GSA Connects 2024 Meeting in Anaheim, California

Paper No. 135-4
Presentation Time: 2:30 PM

RESOLVING THE STRATIGRAPHIC RECORD OF CRUSTAL AND SUBDUCTION EARTHQUAKES IN HOLOCENE SEDIMENTS OF LAKE CRESCENT, OLYMPIC PENINSULA, WASHINGTON


LEITHOLD, Elana, Department of Marine, Earth, and Atmospheric Sciences, North Carolina State University, Raleigh, NC 27695 and WEGMANN, Karl W., Department of Marine, Earth and Atmospheric Sciences, North Carolina State University, 2800 Faucette Dr., Marine, Earth and Atmospheric Sciences 1, Raleigh, NC 27695-8208

Lake Crescent is a deep, steep-sided lake within the forearc of the northern Cascadia subduction margin on the northern Olympic Peninsula in western Washington. Starting about 8,000 years ago, two distinctive event deposit types began accumulating in the lake. Four meter-scale mass transport deposits resulted from large, subaerial rockslides that entered the lake, likely triggering displacement (tsunami) waves.

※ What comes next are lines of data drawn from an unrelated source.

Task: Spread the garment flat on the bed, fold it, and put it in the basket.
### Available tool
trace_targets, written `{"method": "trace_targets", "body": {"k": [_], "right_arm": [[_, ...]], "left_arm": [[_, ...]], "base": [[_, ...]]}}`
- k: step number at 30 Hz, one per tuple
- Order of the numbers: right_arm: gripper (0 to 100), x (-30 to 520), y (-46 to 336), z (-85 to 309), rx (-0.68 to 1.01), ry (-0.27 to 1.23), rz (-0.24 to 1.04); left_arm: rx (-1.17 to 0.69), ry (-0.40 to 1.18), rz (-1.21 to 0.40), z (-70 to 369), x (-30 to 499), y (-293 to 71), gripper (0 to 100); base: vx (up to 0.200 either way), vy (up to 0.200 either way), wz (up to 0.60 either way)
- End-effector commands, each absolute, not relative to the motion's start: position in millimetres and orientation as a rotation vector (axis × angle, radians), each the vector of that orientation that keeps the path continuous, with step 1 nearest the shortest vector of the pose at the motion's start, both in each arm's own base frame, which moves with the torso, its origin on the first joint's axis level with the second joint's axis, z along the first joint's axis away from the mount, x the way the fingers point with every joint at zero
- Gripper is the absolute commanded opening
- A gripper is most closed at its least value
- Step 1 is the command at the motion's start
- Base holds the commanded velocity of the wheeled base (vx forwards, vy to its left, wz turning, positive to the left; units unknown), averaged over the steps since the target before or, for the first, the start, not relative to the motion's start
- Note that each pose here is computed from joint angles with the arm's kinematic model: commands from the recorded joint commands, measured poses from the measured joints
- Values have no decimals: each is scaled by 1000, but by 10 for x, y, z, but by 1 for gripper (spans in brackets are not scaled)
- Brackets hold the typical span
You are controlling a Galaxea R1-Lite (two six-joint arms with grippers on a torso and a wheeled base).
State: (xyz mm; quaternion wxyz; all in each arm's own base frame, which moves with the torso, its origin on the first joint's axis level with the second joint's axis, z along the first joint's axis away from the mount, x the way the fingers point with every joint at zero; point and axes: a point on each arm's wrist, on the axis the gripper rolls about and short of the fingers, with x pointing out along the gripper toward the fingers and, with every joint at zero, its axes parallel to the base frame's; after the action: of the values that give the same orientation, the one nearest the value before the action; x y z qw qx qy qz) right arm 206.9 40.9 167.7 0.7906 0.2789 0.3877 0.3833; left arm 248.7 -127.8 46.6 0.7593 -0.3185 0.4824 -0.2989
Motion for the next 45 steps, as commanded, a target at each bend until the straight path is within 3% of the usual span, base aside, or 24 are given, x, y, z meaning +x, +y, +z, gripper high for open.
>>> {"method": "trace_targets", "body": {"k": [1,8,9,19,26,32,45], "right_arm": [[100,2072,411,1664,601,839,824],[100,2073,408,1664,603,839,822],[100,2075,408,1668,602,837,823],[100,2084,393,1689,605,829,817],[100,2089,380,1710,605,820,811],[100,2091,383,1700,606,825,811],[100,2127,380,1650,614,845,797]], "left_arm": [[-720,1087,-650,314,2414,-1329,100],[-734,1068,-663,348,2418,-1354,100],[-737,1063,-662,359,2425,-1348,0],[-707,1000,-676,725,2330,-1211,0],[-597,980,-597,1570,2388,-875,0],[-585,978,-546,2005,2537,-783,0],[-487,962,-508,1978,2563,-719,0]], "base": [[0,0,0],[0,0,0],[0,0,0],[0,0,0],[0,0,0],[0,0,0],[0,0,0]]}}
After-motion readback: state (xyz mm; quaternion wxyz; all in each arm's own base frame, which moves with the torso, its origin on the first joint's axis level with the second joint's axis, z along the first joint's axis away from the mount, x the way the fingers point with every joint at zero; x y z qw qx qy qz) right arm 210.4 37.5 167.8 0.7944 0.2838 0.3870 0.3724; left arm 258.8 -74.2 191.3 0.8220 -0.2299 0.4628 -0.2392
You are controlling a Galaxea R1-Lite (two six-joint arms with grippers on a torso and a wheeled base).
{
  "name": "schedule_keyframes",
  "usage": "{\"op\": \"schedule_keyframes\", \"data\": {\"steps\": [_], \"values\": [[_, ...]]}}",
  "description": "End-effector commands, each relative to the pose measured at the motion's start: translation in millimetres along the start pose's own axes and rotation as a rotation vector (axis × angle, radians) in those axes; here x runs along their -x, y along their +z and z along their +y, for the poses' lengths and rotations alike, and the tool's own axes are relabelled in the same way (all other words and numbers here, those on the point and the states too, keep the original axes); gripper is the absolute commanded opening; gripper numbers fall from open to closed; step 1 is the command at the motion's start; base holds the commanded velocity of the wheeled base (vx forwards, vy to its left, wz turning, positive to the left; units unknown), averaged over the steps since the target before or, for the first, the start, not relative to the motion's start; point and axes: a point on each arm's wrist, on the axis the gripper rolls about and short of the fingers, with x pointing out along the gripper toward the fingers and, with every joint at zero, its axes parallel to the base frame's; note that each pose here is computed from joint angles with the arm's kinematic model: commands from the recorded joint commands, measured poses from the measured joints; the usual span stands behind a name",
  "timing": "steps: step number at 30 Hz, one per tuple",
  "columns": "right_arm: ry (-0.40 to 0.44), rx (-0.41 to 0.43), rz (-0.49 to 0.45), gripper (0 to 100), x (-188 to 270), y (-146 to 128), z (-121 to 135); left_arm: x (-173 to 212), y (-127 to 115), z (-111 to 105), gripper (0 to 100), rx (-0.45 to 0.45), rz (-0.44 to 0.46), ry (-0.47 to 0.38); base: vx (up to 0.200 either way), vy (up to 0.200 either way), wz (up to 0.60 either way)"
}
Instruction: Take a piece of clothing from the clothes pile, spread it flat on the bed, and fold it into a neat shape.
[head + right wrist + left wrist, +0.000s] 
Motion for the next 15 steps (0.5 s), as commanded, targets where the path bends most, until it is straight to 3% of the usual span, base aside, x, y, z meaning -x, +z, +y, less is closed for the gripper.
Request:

In contrast, twenty decimeter-scale turbidites can be traced to smaller mass failures along the lake’s subaqueous slopes. CHIRP seismic reflection imaging indicates that the rockslides and thick mass transport deposits were emplaced following ruptures of the North Olympic Fault Zone beneath the lake, which likely generated localized high-frequency ground accelerations that triggered the subaerial rock mass failures. In contrast, most turbidites formed during earthquakes on the seismogenic portion of the Cascadia subduction megathrust, 70 to 190 km to the west. During these events, seismic waves originating at the megathrust will experience more attenuation, particularly the high-frequency components, so that at Lake Crescent, the soft lake sediments are likely to amplify the low-frequency accelerations. The turbidites have age ranges that overlap with the ages of Cascadia earthquakes in regional offshore and onshore paleoseismic records, including those derived from deep-sea turbidites, lakes, fjords, and salt-water marshes. Importantly, deposits correlative to two regional earthquakes that multiple researchers postulate to have occurred at the subduction interface around 500-600 and 800-900 years ago are absent to poorly developed at Lake Crescent but are represented in the stratigraphy of Ozette Lake, located 60 km to the west of Lake Crescent and closer to the subduction trench. The differences between these two lakes suggest that shaking during these subduction zone events was sufficiently attenuated in the landward direction so that Lake Crescent’s underwater slopes were minimally affected. No turbidites have formed in Lake Crescent in the last 324 years since the great subduction zone earthquake of 1700 CE, implying that shaking from crustal or intraslab earthquakes has not exceeded the necessary local threshold for turbidite emplacement.